**Input material**
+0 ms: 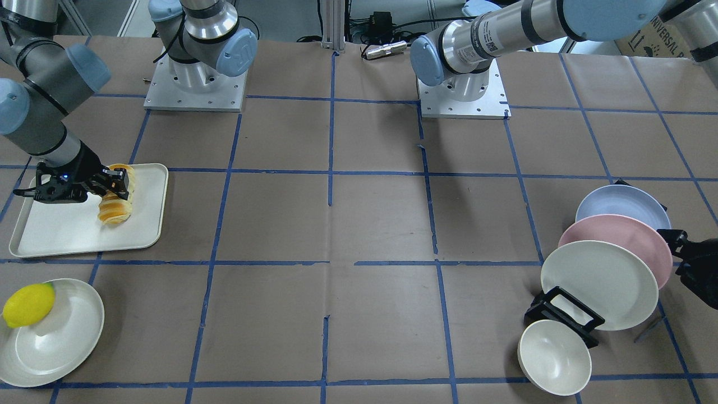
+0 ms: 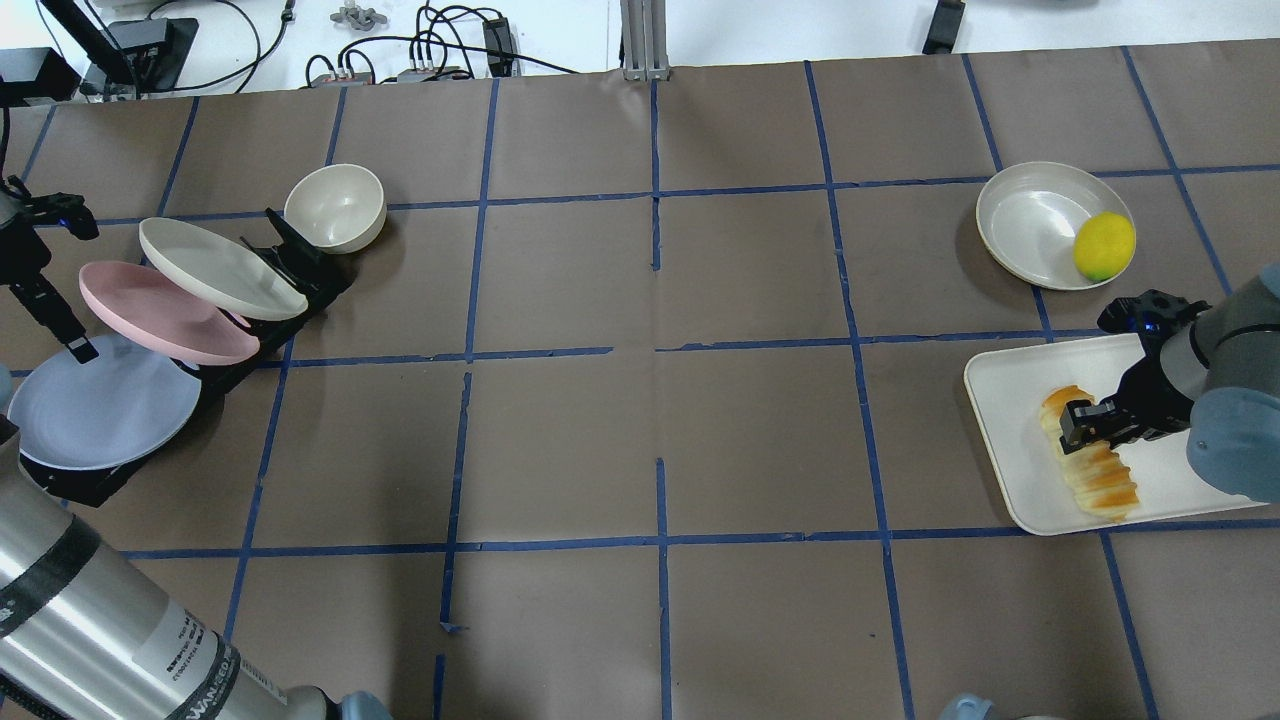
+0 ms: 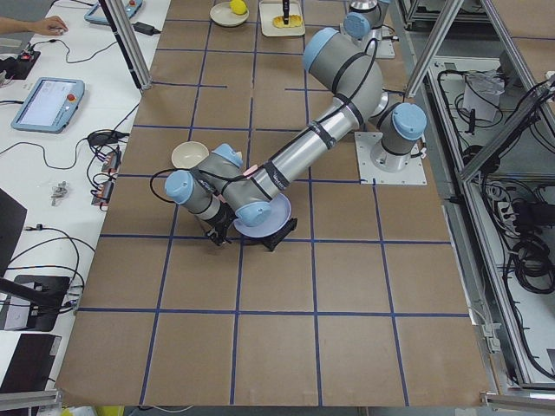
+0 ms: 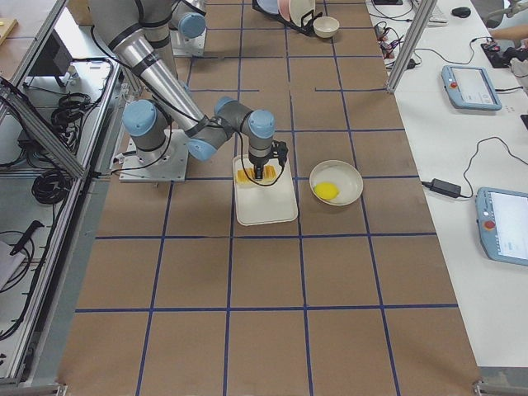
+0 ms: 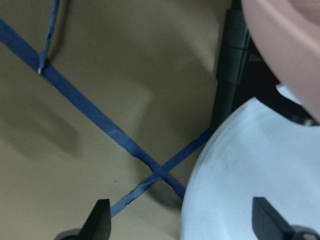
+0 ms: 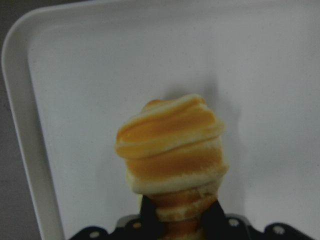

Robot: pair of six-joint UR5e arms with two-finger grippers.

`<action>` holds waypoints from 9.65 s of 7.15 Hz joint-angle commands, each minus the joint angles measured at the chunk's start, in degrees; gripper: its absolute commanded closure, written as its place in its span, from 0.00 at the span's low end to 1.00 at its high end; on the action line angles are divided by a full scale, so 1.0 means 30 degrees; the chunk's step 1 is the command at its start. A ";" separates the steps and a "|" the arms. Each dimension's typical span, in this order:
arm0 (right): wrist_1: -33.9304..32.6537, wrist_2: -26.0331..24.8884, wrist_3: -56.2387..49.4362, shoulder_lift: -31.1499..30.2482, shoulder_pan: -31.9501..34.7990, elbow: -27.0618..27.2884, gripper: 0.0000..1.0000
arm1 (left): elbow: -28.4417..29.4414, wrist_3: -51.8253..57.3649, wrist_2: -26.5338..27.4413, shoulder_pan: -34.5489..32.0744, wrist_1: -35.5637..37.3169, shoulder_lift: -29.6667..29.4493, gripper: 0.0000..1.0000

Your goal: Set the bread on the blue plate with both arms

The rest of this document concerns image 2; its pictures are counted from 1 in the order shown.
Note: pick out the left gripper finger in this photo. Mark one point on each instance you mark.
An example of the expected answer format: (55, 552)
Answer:
(46, 305)

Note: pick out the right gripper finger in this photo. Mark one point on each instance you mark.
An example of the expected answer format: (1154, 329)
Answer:
(1083, 423)

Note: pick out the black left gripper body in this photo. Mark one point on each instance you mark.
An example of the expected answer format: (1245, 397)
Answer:
(19, 258)

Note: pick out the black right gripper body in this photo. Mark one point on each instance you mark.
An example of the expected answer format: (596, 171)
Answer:
(1153, 393)

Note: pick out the striped orange bread roll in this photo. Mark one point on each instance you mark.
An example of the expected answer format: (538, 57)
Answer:
(1101, 484)

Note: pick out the light blue plate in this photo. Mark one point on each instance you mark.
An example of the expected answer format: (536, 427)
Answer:
(121, 406)

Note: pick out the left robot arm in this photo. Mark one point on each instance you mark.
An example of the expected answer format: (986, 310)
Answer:
(87, 635)

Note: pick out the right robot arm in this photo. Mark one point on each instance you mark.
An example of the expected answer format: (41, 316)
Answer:
(1211, 371)

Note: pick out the pink plate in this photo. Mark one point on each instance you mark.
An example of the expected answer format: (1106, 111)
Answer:
(146, 308)

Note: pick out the cream plate in rack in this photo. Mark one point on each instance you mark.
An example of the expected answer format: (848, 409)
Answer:
(218, 270)

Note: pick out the cream shallow plate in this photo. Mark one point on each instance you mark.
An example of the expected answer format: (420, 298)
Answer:
(1027, 216)

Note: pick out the white rectangular tray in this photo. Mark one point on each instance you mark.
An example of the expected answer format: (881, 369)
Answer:
(1007, 389)

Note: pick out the yellow lemon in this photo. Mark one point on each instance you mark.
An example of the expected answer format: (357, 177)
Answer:
(1104, 246)

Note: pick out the black monitor stand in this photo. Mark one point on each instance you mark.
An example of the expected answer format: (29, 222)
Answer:
(133, 58)

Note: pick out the black dish rack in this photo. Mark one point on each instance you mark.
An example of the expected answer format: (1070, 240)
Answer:
(311, 271)

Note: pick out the cream bowl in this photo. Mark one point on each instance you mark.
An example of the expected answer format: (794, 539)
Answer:
(338, 209)

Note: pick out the black power adapter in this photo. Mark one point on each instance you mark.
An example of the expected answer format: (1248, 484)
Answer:
(500, 47)

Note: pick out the aluminium frame post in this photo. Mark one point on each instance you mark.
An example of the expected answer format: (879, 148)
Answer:
(644, 53)

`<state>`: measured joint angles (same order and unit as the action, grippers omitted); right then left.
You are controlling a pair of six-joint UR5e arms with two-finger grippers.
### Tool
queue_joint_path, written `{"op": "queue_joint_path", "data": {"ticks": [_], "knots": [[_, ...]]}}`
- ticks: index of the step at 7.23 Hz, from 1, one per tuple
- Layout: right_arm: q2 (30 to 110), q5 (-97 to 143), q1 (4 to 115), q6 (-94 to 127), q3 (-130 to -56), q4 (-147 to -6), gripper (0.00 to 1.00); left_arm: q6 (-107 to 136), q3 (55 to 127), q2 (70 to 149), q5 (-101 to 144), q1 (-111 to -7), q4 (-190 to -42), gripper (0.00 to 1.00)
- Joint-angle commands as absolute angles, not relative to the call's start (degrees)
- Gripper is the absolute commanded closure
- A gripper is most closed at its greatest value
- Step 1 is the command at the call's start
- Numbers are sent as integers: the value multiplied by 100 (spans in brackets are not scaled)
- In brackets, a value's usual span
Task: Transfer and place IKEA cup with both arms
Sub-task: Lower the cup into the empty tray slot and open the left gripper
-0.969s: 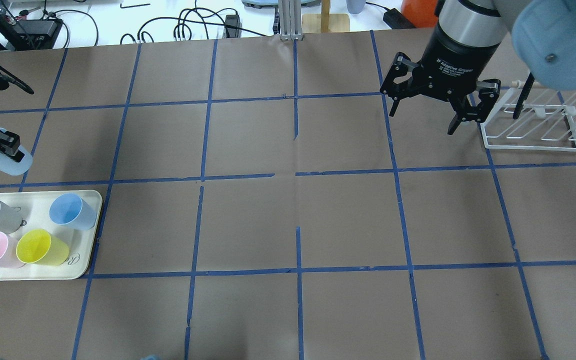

**What needs to be done**
Omitting all pictures, restate exactly the lines of the material from its start through the line that contains "Robot: pair of".

**Result of this exercise**
+0 ms: 
+0 ms: 
+0 ms: 
+0 ms: 
+0 ms: 
+0 ms: 

Robot: pair of six-joint UR5e arms with two-finger grippers.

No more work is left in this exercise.